■ **Available data**
_ _ _ _ _ _ _

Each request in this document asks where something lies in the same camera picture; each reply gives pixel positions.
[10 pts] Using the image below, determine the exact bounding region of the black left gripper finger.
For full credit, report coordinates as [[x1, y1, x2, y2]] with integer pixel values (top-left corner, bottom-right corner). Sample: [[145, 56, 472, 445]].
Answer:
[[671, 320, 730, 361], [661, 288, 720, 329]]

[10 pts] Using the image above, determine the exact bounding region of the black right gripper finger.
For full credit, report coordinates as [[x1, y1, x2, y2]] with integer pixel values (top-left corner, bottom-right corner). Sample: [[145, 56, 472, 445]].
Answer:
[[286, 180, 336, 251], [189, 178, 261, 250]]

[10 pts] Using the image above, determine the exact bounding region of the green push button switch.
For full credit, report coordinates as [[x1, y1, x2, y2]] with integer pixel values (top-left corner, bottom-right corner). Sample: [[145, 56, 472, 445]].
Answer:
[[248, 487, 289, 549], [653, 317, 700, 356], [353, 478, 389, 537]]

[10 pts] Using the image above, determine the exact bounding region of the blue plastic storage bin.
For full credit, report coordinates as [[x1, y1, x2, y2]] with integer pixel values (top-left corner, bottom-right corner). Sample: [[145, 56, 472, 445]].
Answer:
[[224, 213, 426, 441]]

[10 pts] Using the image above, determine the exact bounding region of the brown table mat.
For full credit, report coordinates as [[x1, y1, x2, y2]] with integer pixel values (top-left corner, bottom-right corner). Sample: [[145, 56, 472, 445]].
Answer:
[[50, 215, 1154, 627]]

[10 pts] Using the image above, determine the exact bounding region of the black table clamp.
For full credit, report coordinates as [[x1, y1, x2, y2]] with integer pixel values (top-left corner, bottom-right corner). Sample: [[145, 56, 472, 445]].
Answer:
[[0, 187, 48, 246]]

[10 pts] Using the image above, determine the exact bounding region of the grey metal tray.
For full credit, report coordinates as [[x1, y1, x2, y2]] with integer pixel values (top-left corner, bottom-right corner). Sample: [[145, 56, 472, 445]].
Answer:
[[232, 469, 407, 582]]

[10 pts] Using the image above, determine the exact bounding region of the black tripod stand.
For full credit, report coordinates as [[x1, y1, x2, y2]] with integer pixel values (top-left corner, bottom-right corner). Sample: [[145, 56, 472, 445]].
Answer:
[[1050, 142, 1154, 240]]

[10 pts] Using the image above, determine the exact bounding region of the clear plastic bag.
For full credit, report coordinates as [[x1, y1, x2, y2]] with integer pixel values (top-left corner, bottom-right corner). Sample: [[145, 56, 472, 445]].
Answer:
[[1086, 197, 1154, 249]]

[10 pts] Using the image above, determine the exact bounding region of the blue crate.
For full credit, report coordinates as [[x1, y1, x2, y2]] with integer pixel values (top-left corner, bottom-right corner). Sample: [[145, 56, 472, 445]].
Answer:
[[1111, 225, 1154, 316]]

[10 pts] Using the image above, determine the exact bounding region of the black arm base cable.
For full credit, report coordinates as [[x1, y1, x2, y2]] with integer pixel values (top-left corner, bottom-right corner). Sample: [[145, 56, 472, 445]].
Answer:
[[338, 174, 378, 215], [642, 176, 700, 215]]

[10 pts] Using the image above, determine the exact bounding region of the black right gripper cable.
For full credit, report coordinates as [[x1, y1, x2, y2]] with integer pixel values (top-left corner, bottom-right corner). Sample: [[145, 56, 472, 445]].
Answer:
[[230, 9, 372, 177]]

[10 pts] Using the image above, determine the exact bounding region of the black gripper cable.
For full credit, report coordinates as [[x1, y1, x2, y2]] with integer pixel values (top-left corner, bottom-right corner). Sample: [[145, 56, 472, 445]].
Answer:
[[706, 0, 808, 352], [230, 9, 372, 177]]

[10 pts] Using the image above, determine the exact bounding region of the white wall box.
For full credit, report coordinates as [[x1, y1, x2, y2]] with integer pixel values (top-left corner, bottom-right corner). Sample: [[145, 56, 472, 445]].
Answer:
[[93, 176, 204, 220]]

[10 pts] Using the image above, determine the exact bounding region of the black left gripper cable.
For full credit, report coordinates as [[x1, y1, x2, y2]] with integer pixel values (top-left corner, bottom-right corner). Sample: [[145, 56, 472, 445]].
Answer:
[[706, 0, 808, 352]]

_ _ _ _ _ _ _

■ **Exercise**
Please make an exact copy of each record.

■ **Output below**
Each request in this document asks where something lies in the same camera picture; each reply gives pixel positions.
[10 pts] Using the image below, determine the exact bounding region of the black left gripper finger.
For full credit, report coordinates as [[x1, y1, x2, y2]] with integer pixel values (top-left corner, bottom-right corner). Sample: [[145, 56, 472, 445]].
Answer:
[[671, 320, 730, 361], [661, 288, 720, 329]]

[10 pts] Using the image above, determine the exact bounding region of the black right gripper finger.
For full credit, report coordinates as [[x1, y1, x2, y2]] with integer pixel values (top-left corner, bottom-right corner). Sample: [[145, 56, 472, 445]].
Answer:
[[286, 180, 336, 251], [189, 178, 261, 250]]

[10 pts] Using the image above, determine the exact bounding region of the green push button switch.
For full credit, report coordinates as [[x1, y1, x2, y2]] with integer pixel values (top-left corner, bottom-right corner). Sample: [[145, 56, 472, 445]].
Answer:
[[248, 487, 289, 549], [653, 317, 700, 356], [353, 478, 389, 537]]

[10 pts] Using the image above, determine the exact bounding region of the blue plastic storage bin.
For full credit, report coordinates as [[x1, y1, x2, y2]] with integer pixel values (top-left corner, bottom-right corner). Sample: [[145, 56, 472, 445]].
Answer:
[[224, 213, 426, 441]]

[10 pts] Using the image above, determine the exact bounding region of the brown table mat.
For full credit, report coordinates as [[x1, y1, x2, y2]] with integer pixel values (top-left corner, bottom-right corner). Sample: [[145, 56, 472, 445]].
Answer:
[[50, 215, 1154, 627]]

[10 pts] Using the image above, determine the exact bounding region of the black table clamp.
For full credit, report coordinates as [[x1, y1, x2, y2]] with integer pixel values (top-left corner, bottom-right corner). Sample: [[145, 56, 472, 445]].
Answer:
[[0, 187, 48, 246]]

[10 pts] Using the image above, determine the exact bounding region of the grey metal tray.
For full credit, report coordinates as [[x1, y1, x2, y2]] with integer pixel values (top-left corner, bottom-right corner). Sample: [[145, 56, 472, 445]].
Answer:
[[232, 469, 407, 582]]

[10 pts] Using the image above, determine the exact bounding region of the black tripod stand.
For full credit, report coordinates as [[x1, y1, x2, y2]] with integer pixel values (top-left corner, bottom-right corner). Sample: [[145, 56, 472, 445]].
Answer:
[[1050, 142, 1154, 240]]

[10 pts] Using the image above, determine the exact bounding region of the clear plastic bag.
For full credit, report coordinates as [[x1, y1, x2, y2]] with integer pixel values (top-left corner, bottom-right corner). Sample: [[145, 56, 472, 445]].
Answer:
[[1086, 197, 1154, 249]]

[10 pts] Using the image above, determine the exact bounding region of the blue crate.
For full credit, report coordinates as [[x1, y1, x2, y2]] with integer pixel values (top-left corner, bottom-right corner). Sample: [[145, 56, 472, 445]].
Answer:
[[1111, 225, 1154, 316]]

[10 pts] Using the image above, determine the exact bounding region of the black arm base cable.
For full credit, report coordinates as [[x1, y1, x2, y2]] with integer pixel values (top-left corner, bottom-right corner). Sample: [[145, 56, 472, 445]].
Answer:
[[338, 174, 378, 215], [642, 176, 700, 215]]

[10 pts] Using the image above, determine the exact bounding region of the black right gripper cable.
For full credit, report coordinates as [[x1, y1, x2, y2]] with integer pixel values (top-left corner, bottom-right corner). Sample: [[145, 56, 472, 445]].
Answer:
[[230, 9, 372, 177]]

[10 pts] Using the image above, determine the exact bounding region of the black gripper cable.
For full credit, report coordinates as [[x1, y1, x2, y2]] with integer pixel values (top-left corner, bottom-right corner). Sample: [[145, 56, 472, 445]].
Answer:
[[706, 0, 808, 352], [230, 9, 372, 177]]

[10 pts] Using the image above, determine the exact bounding region of the white wall box.
For full credit, report coordinates as [[x1, y1, x2, y2]] with integer pixel values (top-left corner, bottom-right corner). Sample: [[145, 56, 472, 445]].
Answer:
[[93, 176, 204, 220]]

[10 pts] Using the image above, determine the exact bounding region of the black left gripper cable.
For full credit, report coordinates as [[x1, y1, x2, y2]] with integer pixel values (top-left corner, bottom-right corner). Sample: [[145, 56, 472, 445]].
Answer:
[[706, 0, 808, 352]]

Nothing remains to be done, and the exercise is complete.